◆ Assigned task
Reproduce, please, only the lines from the first line below to the line containing "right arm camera", inclusive.

◆ Record excerpts

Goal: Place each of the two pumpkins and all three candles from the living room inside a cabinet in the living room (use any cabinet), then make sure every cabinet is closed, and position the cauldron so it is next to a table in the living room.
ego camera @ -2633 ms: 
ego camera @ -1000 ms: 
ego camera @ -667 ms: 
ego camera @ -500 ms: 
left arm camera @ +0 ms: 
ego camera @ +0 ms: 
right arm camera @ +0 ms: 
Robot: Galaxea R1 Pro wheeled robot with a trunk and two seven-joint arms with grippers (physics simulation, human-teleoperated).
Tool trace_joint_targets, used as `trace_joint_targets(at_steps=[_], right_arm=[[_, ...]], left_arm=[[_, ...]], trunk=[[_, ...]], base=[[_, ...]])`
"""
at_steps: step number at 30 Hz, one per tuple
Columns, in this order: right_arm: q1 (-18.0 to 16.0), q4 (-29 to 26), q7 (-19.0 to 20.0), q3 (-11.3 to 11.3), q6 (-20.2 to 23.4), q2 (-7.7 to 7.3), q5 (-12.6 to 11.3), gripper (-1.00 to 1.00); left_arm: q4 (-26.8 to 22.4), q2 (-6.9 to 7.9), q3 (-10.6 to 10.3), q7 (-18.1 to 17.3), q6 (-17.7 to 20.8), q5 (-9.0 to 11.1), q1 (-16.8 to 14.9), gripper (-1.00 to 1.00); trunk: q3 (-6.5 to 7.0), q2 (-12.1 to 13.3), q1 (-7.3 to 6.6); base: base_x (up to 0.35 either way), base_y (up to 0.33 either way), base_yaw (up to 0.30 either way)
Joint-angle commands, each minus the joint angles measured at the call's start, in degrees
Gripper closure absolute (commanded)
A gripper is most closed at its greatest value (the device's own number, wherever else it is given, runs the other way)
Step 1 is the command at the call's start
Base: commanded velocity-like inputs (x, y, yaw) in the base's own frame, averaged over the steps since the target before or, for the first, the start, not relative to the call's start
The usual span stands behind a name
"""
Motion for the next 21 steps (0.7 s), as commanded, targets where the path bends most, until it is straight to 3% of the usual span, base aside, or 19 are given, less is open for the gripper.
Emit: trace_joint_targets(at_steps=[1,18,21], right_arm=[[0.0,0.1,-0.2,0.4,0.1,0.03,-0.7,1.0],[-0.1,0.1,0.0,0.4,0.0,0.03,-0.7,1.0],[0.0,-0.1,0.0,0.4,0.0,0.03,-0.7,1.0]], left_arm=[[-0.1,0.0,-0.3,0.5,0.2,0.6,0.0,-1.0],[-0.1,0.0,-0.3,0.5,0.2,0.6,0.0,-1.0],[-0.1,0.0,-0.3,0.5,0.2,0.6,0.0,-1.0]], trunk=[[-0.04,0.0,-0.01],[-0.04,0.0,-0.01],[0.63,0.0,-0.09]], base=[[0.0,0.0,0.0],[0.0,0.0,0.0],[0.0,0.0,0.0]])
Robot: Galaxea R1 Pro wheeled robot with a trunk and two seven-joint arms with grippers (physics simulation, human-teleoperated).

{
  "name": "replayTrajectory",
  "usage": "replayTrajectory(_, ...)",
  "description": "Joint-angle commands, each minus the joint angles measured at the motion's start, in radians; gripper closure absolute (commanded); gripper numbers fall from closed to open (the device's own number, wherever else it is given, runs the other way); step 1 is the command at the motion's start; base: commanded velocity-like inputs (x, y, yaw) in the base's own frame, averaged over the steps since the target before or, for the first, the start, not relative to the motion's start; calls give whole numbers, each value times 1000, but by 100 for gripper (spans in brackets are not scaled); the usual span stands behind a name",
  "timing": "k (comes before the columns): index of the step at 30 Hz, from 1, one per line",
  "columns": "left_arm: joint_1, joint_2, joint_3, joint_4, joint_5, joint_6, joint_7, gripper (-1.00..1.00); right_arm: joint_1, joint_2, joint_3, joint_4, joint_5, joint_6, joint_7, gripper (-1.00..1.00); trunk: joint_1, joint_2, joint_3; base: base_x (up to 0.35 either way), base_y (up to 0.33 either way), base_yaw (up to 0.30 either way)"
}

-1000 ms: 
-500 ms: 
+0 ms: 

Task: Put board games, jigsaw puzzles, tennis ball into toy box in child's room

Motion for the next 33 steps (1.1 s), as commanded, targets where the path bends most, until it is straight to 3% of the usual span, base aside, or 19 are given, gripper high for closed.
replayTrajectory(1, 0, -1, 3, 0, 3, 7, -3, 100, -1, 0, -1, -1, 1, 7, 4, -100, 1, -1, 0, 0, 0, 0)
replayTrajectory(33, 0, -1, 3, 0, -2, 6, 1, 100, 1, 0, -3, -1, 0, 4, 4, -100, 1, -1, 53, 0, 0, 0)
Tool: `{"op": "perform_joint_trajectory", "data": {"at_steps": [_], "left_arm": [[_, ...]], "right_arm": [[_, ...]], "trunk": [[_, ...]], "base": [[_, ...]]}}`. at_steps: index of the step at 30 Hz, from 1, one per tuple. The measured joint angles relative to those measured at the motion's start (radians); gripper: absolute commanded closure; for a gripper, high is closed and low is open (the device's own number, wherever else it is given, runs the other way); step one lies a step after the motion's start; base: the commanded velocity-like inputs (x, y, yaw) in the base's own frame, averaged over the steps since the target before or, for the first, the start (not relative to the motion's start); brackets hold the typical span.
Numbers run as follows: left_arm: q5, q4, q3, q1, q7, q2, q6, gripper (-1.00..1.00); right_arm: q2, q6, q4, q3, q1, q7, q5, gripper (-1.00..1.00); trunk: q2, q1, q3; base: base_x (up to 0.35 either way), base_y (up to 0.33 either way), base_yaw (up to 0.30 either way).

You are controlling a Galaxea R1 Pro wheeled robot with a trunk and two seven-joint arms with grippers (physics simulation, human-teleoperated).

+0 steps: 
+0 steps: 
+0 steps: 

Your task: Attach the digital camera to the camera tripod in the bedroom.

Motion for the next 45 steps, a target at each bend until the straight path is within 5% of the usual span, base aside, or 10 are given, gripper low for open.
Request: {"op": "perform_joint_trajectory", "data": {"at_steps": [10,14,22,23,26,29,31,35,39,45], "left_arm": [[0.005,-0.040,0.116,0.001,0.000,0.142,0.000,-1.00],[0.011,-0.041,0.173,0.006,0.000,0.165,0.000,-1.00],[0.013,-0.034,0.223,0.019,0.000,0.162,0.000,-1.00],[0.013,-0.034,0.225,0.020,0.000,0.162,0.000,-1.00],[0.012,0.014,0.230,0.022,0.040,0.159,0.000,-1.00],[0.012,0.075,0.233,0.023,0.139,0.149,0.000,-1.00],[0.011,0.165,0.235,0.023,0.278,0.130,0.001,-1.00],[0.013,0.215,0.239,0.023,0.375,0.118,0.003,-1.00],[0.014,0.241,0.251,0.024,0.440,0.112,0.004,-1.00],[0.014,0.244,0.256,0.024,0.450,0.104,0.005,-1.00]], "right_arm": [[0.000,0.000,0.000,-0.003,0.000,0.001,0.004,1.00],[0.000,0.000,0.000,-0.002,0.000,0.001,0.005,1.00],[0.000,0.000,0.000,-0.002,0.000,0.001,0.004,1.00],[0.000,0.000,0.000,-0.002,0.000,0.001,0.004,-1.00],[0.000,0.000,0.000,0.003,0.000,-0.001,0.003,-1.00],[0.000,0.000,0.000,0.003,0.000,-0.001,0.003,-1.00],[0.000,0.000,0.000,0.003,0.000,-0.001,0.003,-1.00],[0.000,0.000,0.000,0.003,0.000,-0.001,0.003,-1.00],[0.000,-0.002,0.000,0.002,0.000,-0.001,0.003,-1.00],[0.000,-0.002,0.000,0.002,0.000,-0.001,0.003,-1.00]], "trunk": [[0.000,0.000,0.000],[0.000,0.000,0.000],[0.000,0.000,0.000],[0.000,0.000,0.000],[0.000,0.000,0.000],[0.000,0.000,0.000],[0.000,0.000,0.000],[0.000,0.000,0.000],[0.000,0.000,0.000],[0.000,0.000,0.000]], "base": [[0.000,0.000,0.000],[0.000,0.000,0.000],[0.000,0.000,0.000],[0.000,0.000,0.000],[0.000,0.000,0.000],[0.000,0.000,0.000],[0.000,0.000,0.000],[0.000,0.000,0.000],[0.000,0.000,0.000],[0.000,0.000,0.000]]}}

◆ Final answer
Goal: Place each of the two pumpkins and all three candles from the living room inside a cabinet in the living room (use any cabinet), then make sure every cabinet is closed, and position the cauldron so it is next to a table in the living room.
ego camera @ -2633 ms: 
ego camera @ -1000 ms: 
ego camera @ -667 ms: 
ego camera @ -500 ms: 
left arm camera @ +0 ms: 
ego camera @ +0 ms: 
right arm camera @ +0 ms: 

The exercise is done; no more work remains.